Jan de Bont’s Twister (1996) is a one premise wonder – two hours into the oft’ thoughtless and occasionally mind-numbing stupidity of a particular group of storm chasers obsessed with getting up close and personal with one of Mother Nature’s most awesome forces of destruction.  And yet, in hindsight, and particularly in lieu of the dreck being peddled in America’s cinemas today as ‘action’ entertainment, it could almost pass as high art. America’s ‘tornado alley’ is a perennial nightmare for its mid-western residents, stretching from northern Texas, through Oklahoma, Kansas and into Nebraska. It is an ominous, if seemingly uninspired stretch of flat rural plains, occasionally dotted with the imposing wood-framed farmhouse or modern day metal-constructed barn, neither weather-resistant against the howling F-5 wind tunnels barreling through when the barometer drops and that toxic clash of cool dry air mixes with a warm body of humidity traveling south.

Okay, news flash; you’re not watching a movie like Twister for plot. And yet, the narrative loosely strung together by screenwriters, Michael Crichton and Anne-Marie Martin between hellish touchdowns is not as bent on clichés as one might expect. Oh sure, we still have the feuding love/hate thing happening between butch weather guy, Bill Harding (Bill Paxton) and his tart-mouthed soon (never to be) ex, Dr. Jo Harding (Helen Hunt). There is even more foreseeable male chest-thumping for Bill – ostensibly retired and thusly considered something of a sell-out and/or figure of fun by rival storm chaser, cocky Dr. Jonas Miller (Carey Elwes) – an anemic egghead, who fatally relies on scientific instrumentation rather than intuition to pursue his kicks. Finally, and, rather predictably, we get a lovable assortment of ragamuffins, played by the late Philip Seymour Hoffman (looney tune, Dustin Davis), Lois Smith (as Jo’s aunt/I-Mother Earth metal artist, Meg Greene) and Jami Gertz (a basket case psychoanalyst – and Bill’s fiancée, Dr. Melissa Reeves). No one could ever accuse Twister of being ‘Gone with the Wind’ (pun intended), even if this is the mother of all gales taking Dorothy back to Kansas. So, director, Jan de Bont has come up with a summer blockbuster that, so many years later, continues to divert, entertain and numb the senses. It’s just the sort of caliginous claptrap of CGI and melodrama one might expect from a TNT movie of the week/Weather Channel hybrid.

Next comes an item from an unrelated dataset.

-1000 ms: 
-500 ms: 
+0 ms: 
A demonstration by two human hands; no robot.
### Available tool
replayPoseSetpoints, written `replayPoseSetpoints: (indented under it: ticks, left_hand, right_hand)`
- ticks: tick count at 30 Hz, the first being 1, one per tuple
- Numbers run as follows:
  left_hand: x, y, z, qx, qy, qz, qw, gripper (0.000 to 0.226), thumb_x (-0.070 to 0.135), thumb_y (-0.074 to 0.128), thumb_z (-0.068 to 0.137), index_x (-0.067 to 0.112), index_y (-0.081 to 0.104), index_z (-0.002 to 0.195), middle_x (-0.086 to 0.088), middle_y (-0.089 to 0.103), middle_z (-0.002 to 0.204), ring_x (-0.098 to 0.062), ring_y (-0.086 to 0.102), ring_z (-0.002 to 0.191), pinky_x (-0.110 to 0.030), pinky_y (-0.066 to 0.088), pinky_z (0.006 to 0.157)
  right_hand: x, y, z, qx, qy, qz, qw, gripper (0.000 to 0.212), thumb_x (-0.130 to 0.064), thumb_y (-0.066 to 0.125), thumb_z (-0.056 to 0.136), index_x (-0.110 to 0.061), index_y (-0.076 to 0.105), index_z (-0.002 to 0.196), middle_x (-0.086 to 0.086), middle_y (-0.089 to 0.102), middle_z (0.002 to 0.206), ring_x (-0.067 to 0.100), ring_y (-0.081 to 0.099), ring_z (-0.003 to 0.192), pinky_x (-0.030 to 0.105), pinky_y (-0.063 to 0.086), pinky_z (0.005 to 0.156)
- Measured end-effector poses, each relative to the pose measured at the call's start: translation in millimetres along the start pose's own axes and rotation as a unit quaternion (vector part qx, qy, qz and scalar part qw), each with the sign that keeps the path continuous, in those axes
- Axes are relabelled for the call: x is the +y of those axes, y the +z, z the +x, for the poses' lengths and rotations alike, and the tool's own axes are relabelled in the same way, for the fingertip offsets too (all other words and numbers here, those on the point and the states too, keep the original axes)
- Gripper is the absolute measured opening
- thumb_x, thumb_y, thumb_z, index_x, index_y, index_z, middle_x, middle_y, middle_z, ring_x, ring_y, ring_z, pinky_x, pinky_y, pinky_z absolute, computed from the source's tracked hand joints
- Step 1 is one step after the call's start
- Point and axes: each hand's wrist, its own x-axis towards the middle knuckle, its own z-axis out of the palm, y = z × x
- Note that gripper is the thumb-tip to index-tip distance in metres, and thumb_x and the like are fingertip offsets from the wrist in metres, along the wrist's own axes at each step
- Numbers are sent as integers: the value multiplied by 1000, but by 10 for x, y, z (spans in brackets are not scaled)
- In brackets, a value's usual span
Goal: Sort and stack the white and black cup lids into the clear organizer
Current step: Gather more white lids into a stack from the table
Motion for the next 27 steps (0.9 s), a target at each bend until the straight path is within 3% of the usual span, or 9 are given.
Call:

I may sound like I’m bashing Twister, but I’ll save those barbs for its soon-to-be-release, pointless sequel – Twisters (2024). Because, actually, upon renewed viewing the original Twister’s cornball idiocy and then state-of-the-art special effects hold up rather nicely, even under jaded scrutiny. Miraculously, the plot (such as it is) is more than sustainable. Like so many summer blockbusters that were to follow, and, less successfully copy it, Twister is not a narrative movie per say (although there is something of a ‘story’ to be had between funnel clouds). And no mistaking, Twister is an excuse for digital effects artists to show off some of the uber-clever tricks in their CGI toolbox. Having seen enough truly awful CGI since to know the difference, what’s here is competently rendered, the digital world colliding rather succinctly – and invisibly – with the live action ‘dumb show’ from our actors.  The Crichton/Martin screenplay plays it safe, distilling the science of storm-chasing into easily digestible factoids so as not to bore the audience. We are left with the occasionally stomach-churning and usually woeful and pedestrian lamentation on a severely flawed lover's triangle, relying almost entirely on star personalities, and Jami Getz’s whack-a-doodle spew as our comedy relief (she is quite effective in this) to carry the menial dialogue.

Twister isn’t high art or even ‘high concept’, just good ole-fashioned schlock yarn for which de Bont has gleaned the well-established principles of the classic disaster epic and streamlined the process somewhat to include less star-power and more bits of catastrophic destruction. And de Bont makes no bones about the real star of his picture. It’s the raw unpredictability of Mother Nature. The opening credits get swept away by a few threatening bars of composer, Mark Mancina’s underscore, dissolving to an unhealthily still late evening sunset in rural Kansas and then, the deluge. We witness a young Jo Thornton (Alexa PenaVega) hurried into a storm cellar as her family, (Rusty Schwimmer and Richard Lineback) race on foot to escape a midnight twister tearing up the farmland directly behind them. Dad doesn’t make it out alive, and this becomes the impetus for adult Jo’s fascination with storm-chasing. We flash ahead to the present, de Bont giving us the lay of the land – literally – with an exhilarating helicopter shot across the bucolic landscape, zeroing in on a Ford pickup catapulting down a dirt road. Weather dude, Bill Harding and his fiancée, the neurotic Melissa, are hurrying to catch up to Jo and her storm chasing team. It’s been months since Bill served Jo with divorce papers she has yet to sign. This delay basically serves as the crux for the rest of the movie’s plot, with Jo, outwardly agreeing to the divorce, yet somehow never getting around to affixing her signature to make it official. Refreshingly, and despite being something of scatterbrain, Melissa is not the cliché bitch – or at the very least, possessively demanding ‘other’ woman. She loves Bill and is fairly sympathetic toward Jo too. But she really has no concept of what or why storm chasers do what they do. This leads to some friction along the way.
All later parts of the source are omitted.